Berns and Phillips had similar theories about Olive’s whereabouts. A cautious canine with a skittish temperament, Olive was in a “blind panic,” meaning her “fight or flight response” had kicked in, sending her into the safety of a secret hiding place. This was the trickiest scenario, since a scared dog will avoid people, coming out only under the cover of darkness to search for food and water. Berns hatched an ambitious plan. My husband and I would set up feeding stations around Fort Funston, rigging a wildlife camera with night vision – available at a sporting goods store – to a tree. We would borrow a humane trap from Animal Care and Control of San Francisco County, deploying it to catch Olive. First, we would have to convince park rangers to let us catch our dog on federal land. We didn’t know it yet, but we would also need hang gliders.
* * *
The steady winds and ocean cliffs at Fort Funston make it one of the most famous hang-gliding destinations in the world. Advanced gliders sport brightly colored wings, launching off the 200-foot precipice and taking in coastal scenery from the clouds. Fellow Feathers, a local hang-gliding group, runs a clubhouse on the headlands. Four days into “Operation Argos” — as I referred to our search for Olive, recalling Odysseus’s faithful dog in ancient Greece — I was contacted by one of Fellow Feathers members. He had seen Olive on the dunes, recognizing her from flyers posted near the clubhouse. He landed his parachute and tried to coax her into approaching him. Spooked by the sight of a stranger strapped to artificial wings, she fled.
But it dawned on us that hang gliders had a bird’s eye view of Fort Funston that no pet detective or scent-tracking dog could provide. The following days brought several sightings by Fellow Feathers: new “last-known locations.” Our search entered a new phase. Glued to our phones, we erupted with excitement when an unfamiliar number flashed on our screens. “Olive is alive!” She was in the area, according to hang gliders, still attached to her red leash. We were close to cracking our case.

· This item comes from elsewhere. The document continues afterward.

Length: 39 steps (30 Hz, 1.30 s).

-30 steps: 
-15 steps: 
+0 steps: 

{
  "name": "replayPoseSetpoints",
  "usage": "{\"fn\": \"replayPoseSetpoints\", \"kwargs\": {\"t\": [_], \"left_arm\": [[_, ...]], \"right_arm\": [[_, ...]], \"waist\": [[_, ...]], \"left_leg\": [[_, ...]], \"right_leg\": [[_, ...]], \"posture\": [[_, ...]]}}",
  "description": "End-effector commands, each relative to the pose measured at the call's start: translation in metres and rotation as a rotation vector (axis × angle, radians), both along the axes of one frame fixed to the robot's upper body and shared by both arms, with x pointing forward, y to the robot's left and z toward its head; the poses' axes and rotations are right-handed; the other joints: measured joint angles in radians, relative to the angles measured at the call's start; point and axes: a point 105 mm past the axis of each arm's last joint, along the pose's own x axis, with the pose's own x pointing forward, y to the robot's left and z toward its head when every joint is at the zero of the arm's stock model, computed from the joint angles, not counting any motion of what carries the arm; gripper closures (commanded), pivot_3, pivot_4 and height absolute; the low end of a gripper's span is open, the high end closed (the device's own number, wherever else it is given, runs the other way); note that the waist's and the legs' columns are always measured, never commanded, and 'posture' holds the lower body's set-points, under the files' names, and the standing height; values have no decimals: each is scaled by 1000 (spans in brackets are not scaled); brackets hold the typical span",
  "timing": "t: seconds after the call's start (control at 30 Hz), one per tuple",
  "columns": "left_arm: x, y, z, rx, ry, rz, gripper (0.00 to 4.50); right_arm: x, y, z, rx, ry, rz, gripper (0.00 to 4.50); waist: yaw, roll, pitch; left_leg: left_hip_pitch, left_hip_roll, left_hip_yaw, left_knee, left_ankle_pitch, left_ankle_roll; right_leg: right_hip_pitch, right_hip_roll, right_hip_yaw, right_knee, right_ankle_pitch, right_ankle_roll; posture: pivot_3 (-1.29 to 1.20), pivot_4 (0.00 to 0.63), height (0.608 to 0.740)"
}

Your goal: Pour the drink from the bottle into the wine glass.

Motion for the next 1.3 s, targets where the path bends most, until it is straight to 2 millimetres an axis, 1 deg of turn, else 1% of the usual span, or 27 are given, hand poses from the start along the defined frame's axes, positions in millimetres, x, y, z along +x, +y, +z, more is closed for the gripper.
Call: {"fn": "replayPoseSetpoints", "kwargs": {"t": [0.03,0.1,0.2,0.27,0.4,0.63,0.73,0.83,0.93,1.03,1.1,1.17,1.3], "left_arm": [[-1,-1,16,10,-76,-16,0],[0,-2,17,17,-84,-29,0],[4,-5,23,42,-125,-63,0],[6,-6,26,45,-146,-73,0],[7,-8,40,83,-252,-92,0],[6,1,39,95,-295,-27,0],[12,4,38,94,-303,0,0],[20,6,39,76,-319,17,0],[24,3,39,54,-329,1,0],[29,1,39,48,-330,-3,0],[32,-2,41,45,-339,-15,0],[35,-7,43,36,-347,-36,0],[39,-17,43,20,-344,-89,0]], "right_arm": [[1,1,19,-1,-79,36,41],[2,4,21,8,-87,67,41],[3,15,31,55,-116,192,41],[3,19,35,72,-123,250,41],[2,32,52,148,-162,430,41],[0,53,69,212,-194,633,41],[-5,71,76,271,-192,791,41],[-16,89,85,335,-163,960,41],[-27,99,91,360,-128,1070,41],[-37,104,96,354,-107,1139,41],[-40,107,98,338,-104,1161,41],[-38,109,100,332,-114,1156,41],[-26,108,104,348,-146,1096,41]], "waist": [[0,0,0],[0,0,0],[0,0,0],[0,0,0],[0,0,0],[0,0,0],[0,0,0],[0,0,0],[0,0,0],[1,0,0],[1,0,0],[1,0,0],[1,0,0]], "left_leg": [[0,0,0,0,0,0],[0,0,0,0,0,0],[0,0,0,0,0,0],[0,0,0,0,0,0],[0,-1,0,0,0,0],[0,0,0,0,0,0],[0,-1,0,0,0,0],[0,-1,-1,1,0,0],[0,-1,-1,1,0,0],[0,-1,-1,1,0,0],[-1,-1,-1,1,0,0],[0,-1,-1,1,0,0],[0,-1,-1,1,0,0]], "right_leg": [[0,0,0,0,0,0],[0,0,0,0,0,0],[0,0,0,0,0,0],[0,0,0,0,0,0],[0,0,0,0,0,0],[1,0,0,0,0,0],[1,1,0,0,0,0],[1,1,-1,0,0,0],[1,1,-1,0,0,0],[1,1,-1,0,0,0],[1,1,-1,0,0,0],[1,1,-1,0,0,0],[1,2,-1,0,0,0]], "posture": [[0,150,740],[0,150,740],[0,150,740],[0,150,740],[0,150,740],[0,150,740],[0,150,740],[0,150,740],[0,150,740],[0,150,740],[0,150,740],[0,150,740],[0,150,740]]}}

Their accounts corroborated the story told by Phillips and Dino, whose maps showed Olive circling Lake Merced, a natural reservoir on the other side of cliffs at Fort Funston. According to Dino’s olfactory receptors, Olive left the dunes, visited the nearby golf course, The Olympic Club, and was walking along roads surrounding the lake. Dino honed in on a residential area near the lake before his scent trail went cold. We were stumped. We were getting closer, but our bank account was dwindling and it was becoming less likely that we would find Olive before tragedy struck.
On the seventh day, I received a call from an unknown number. “Is this Olive?” a man asked. I rushed to the address he offered, an apartment complex near Lake Merced. His dachshund had been barking all morning, staring through the kitchen window at the backyard. He finally went outside to investigate, and there was Olive, wearing her tags. When I arrived, the caller was still in his pajamas. He resembled Paul Giamatti, the actor. He refused to take my money. He found Olive, brought her inside, gave her food and water, and made room for her on his couch. I never even knew his name.
Dino, it turned out, was in the right place, but stopped just shy of Olive’s location. “Did something happen to her scent trail? Did another animal tamper with the evidence?” we later wondered with Phillips. The end of our search was surprising and perfect, like a good detective story. Olive tackled me, crying with excitement. I took her home to meet my daughter.